I watched a wood carver chisel a figure of a horse from a block of wood near the hall entrance. A few tables from the carver was Mang Ed Handicraft, a small family business from San Pablo City selling handicraft fashioned from coconut shell, bamboo, yarn, and other raw materials. On their table were kitchen and home equipment, lamps, back scratchers, personal accessories including earrings, and even halayang ube. Next to Mang Ed Handicraft was the Pandin Lake Fisherfolks and Bangkeras Livelihood Association, also from San Pablo, selling preserved santol and sayote, peanuts, and assorted kakanin.

Across them, EFF Footwear was offering slippers for men and women (with reduced prices from ₱100 to ₱50) and women’s footwear. The proprietor, Elizabeth F. Consebido, was kept busy looking for sizes for a sudden rush of customers. Their actual base is Liliw, a 45-minute drive from Santa Cruz.


Laguna luncheon
A food festival wouldn’t be complete without lunch; ours was pre-reserved at the Aurora Dining Hall for a six-course Hapag Tagalog. Starters included Minanok (banana heart cooked in burnt coconut cream served with plantain fritters); Itik Crostini (shredded Victoria duck) and chicken liver pâté on Melba toast; and my fave, Tinapang Tilapia Croquetas (smoked Cavinti tilapia with carp egg and cream cheese).

The soup was a piquant Sinigang na kanduli sa bayabas (Laguna Lake catfish in broth soured by ripe guava—a departure from the tamarind-based milkfish sinigang to which I am accustomed).
The main courses were not commonplace: Inadobong laman loob ng itik (Victoria duck offal cooked adobo-style); Kalabaw sa sinunog na gata (Nagcarlan carabeef shank braised in burnt coconut cream); and Inalamangang hornong lechon (brick oven-roasted pork belly tossed in sautéed fermented shrimp). Not a meat eater, I had the hipon sa itlog na maalat (butterflied shrimp with Victoria salted duck egg sauce) and rice.

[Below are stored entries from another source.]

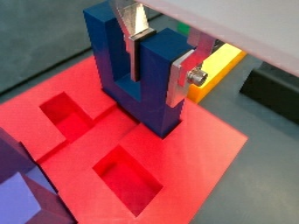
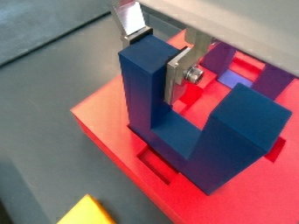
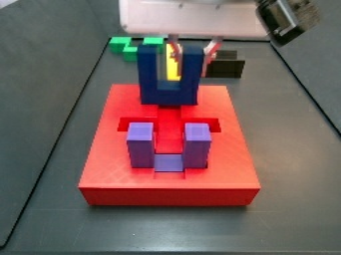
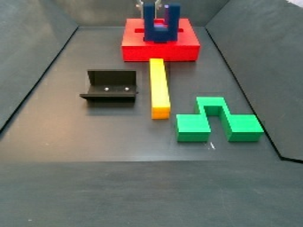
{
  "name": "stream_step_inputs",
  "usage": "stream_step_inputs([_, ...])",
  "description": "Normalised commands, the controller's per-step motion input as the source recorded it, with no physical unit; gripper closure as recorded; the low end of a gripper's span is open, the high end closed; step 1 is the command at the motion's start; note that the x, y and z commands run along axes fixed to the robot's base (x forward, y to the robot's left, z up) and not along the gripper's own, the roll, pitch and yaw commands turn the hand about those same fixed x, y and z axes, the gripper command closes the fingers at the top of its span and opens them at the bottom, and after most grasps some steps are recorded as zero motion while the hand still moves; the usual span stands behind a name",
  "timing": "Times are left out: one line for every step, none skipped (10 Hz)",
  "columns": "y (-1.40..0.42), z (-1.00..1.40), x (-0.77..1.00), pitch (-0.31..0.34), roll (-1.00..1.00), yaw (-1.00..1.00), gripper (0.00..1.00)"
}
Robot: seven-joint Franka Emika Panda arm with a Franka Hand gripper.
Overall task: Pick up the blue object. Move up. Move to above the board. Insert the blue object.
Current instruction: Insert the blue object.
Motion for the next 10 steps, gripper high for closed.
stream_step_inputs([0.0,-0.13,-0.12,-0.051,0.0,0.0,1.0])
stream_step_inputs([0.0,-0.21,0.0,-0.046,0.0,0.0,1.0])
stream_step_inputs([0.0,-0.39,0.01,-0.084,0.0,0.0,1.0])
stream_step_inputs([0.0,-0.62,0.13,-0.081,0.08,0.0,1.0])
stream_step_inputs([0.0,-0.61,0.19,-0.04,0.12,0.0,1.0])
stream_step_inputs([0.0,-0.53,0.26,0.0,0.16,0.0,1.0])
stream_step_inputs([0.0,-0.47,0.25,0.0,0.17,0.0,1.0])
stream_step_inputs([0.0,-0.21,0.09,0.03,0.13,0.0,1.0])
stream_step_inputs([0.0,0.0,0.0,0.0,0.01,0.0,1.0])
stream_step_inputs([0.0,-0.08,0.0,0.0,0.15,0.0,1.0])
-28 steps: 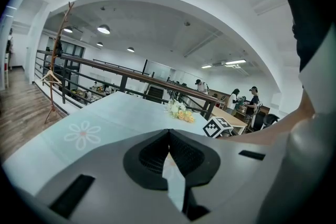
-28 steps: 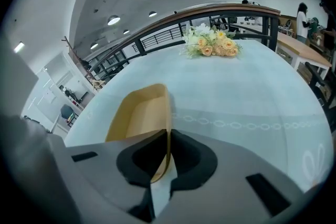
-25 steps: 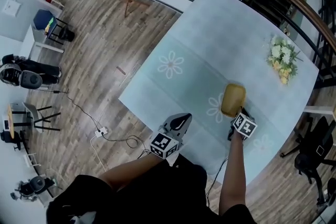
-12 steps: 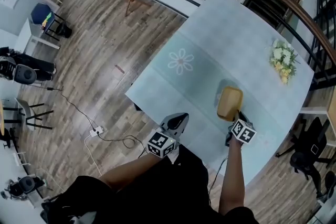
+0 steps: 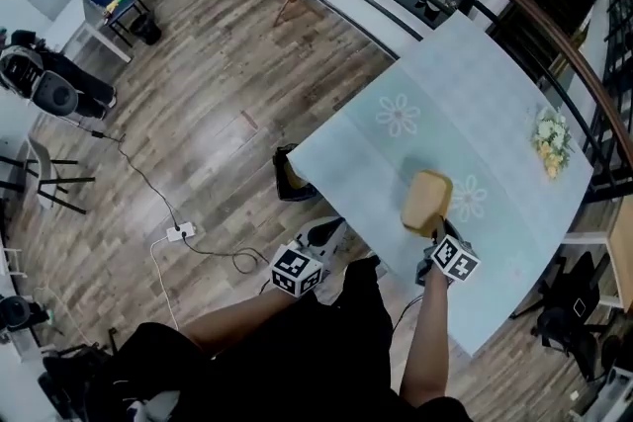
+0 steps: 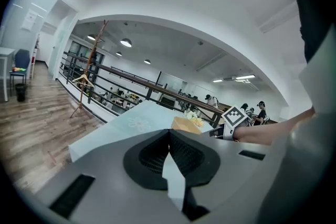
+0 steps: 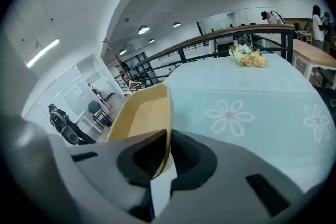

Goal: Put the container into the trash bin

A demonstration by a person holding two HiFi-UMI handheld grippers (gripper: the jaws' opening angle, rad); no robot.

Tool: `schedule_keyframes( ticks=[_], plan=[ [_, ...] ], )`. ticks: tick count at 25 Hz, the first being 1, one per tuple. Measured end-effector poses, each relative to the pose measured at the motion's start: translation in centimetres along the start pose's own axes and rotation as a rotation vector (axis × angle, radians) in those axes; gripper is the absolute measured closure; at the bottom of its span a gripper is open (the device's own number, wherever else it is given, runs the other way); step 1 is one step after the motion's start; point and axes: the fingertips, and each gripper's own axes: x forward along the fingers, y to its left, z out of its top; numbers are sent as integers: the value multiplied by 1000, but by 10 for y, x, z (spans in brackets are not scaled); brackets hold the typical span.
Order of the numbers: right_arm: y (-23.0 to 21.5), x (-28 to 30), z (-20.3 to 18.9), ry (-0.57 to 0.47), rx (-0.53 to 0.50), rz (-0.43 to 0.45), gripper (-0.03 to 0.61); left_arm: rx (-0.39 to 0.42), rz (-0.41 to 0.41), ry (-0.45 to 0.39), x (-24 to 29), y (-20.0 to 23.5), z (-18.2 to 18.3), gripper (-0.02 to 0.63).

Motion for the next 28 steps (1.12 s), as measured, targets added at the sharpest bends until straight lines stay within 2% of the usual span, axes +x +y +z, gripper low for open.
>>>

The dessert selections were Pili torte (meringue with Santa Maria pili nuts and buttercream); Sagobe (sago, jackfruit, and sweet potato in coconut cream); Heirloom rice biko (Victoria heirloom rice cooked in coconut cream); Cassava macapuno custard; and Mama’s Royal Bibingka with white cheese and salted egg. I enjoyed the pili torte and bibingka.

Food advocacy
A festival celebrating food is more than welcome, but Llamas expressed apprehension about the disappearance of local food with, as she put it, the “hamburgerization” of the Filipino palate as society further develops. When she was growing up in the 1950s, “the population was less and so were the cars,” she said. “There were no convenience stores—only sari-sari stores and roaming vendors—and healthier children who played outdoors.”
She also raised the more urgent issue of the preservation of food as an industry and a source of livelihood. “We must help people in the food industry because they aren’t paid well,” she said.
Llamas suggested giving food workers with membership in the Social Security System, PhilHealth, and Pag-IBIG a monthly sum of ₱10,000 each from the insurance and government-managed savings programs, so “they can live comfortably.”
She broke down the amounts thus: “₱10,000 can be for housing allowance, ₱10,000 for medicines, and the last ₱10,000 for farming and planting needs.” She emphasized that the sum is not unreasonable considering the vast amounts allocated to the Department of Public Works and Highways in the national budget.
“Food is the first [basic] need of humans, and its production and consumption are most important in our society, so this issue must be addressed,” she declared.